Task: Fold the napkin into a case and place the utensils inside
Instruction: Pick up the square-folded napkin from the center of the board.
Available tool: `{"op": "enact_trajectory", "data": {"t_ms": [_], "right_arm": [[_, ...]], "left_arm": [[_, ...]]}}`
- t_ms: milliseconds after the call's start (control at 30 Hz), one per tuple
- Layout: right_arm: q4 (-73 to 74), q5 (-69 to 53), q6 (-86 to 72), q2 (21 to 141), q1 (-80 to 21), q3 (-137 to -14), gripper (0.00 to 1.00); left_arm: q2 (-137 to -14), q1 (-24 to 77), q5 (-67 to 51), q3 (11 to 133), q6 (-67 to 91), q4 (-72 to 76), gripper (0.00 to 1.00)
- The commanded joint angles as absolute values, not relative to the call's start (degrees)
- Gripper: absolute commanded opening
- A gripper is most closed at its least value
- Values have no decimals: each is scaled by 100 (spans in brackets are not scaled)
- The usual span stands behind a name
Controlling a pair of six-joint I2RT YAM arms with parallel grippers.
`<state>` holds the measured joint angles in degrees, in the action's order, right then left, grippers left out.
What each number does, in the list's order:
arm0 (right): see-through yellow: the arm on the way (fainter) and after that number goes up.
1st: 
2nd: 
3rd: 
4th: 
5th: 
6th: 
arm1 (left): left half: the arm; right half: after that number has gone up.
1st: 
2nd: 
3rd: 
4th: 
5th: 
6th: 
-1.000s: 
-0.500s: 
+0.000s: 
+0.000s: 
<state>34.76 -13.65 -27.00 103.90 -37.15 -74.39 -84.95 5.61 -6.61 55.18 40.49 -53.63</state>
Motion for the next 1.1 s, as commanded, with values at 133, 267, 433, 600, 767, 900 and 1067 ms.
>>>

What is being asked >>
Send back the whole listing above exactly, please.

Solution to this task >>
Task: Fold the napkin into a case and place the utensils inside
Instruction: Pick up the square-folded napkin from the center of the board.
Available tool: `{"op": "enact_trajectory", "data": {"t_ms": [_], "right_arm": [[_, ...]], "left_arm": [[_, ...]]}}`
- t_ms: milliseconds after the call's start (control at 30 Hz), one per tuple
- Layout: right_arm: q4 (-73 to 74), q5 (-69 to 53), q6 (-86 to 72), q2 (21 to 141), q1 (-80 to 21), q3 (-137 to -14), gripper (0.00 to 1.00); left_arm: q2 (-137 to -14), q1 (-24 to 77), q5 (-67 to 51), q3 (11 to 133), q6 (-67 to 91), q4 (-72 to 76), gripper (0.00 to 1.00)
- The commanded joint angles as absolute values, not relative to the call's start (degrees)
- Gripper: absolute commanded opening
- A gripper is most closed at its least value
- Values have no decimals: each is scaled by 100 (spans in brackets are not scaled)
- The usual span stands behind a name
Controlling a pair of six-joint I2RT YAM arms with parallel grippers.
`<state>` holds the measured joint angles in degrees, in the action's order, right then left, grippers left out.
What each number does, in the list's order:
arm0 (right): see-through yellow: the arm on the way (fainter) and after that number goes up.
1st: 
2nd: 
3rd: 
4th: 
5th: 
6th: 
arm1 (left): left half: the arm; right half: after that number has gone up.
1st: 
2nd: 
3rd: 
4th: 
5th: 
6th: 
-1.000s: 
-0.500s: 
+0.000s: 
+0.000s: 
<state>34.76 -13.65 -27.00 103.90 -37.15 -74.39 -84.95 5.61 -6.61 55.18 40.49 -53.63</state>
Motion for the next 1.1 s, as commanded, with values at 133, 267, 433, 600, 767, 900 and 1067 ms.
>>>

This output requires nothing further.